[Items from a data source]
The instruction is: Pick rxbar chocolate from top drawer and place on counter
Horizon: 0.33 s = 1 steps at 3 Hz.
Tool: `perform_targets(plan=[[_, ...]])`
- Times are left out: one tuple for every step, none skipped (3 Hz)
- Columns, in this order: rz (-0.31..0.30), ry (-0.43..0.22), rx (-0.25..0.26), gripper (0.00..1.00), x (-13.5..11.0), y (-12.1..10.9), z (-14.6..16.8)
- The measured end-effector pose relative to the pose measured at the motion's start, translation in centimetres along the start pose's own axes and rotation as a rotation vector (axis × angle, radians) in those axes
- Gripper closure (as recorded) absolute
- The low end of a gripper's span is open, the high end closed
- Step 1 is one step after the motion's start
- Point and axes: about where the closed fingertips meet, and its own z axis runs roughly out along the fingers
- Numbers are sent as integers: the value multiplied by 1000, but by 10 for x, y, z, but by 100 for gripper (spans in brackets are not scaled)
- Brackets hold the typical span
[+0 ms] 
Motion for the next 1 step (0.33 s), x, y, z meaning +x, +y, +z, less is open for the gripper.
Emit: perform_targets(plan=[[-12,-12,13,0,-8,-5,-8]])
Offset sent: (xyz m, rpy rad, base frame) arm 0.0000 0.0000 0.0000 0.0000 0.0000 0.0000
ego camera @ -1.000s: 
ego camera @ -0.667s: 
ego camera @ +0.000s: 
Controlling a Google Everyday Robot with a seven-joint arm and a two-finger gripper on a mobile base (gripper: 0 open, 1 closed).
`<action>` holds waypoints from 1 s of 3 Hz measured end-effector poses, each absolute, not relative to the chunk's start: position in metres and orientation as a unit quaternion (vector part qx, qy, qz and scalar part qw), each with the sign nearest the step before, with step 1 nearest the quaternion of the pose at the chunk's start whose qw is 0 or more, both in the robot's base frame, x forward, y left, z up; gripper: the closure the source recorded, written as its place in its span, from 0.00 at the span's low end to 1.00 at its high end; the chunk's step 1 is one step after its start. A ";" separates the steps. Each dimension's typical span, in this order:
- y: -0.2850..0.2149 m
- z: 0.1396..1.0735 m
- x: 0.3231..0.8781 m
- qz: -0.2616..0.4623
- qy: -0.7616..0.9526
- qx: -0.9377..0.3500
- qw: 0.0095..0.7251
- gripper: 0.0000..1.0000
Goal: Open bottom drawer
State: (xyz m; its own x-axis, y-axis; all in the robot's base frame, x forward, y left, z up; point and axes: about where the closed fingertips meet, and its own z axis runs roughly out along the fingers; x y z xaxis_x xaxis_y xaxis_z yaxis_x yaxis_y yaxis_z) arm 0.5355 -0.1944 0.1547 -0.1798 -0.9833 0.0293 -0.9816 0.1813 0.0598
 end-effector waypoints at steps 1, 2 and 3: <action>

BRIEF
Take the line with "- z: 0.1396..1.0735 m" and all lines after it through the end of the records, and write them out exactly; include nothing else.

EXERCISE RESULT
- z: 0.1396..1.0735 m
- x: 0.3231..0.8781 m
- qz: -0.2616..0.4623
- qy: -0.7616..0.9526
- qx: -0.9377..0.3500
- qw: 0.0095..0.7251
- gripper: 0.0000..1.0000
Goal: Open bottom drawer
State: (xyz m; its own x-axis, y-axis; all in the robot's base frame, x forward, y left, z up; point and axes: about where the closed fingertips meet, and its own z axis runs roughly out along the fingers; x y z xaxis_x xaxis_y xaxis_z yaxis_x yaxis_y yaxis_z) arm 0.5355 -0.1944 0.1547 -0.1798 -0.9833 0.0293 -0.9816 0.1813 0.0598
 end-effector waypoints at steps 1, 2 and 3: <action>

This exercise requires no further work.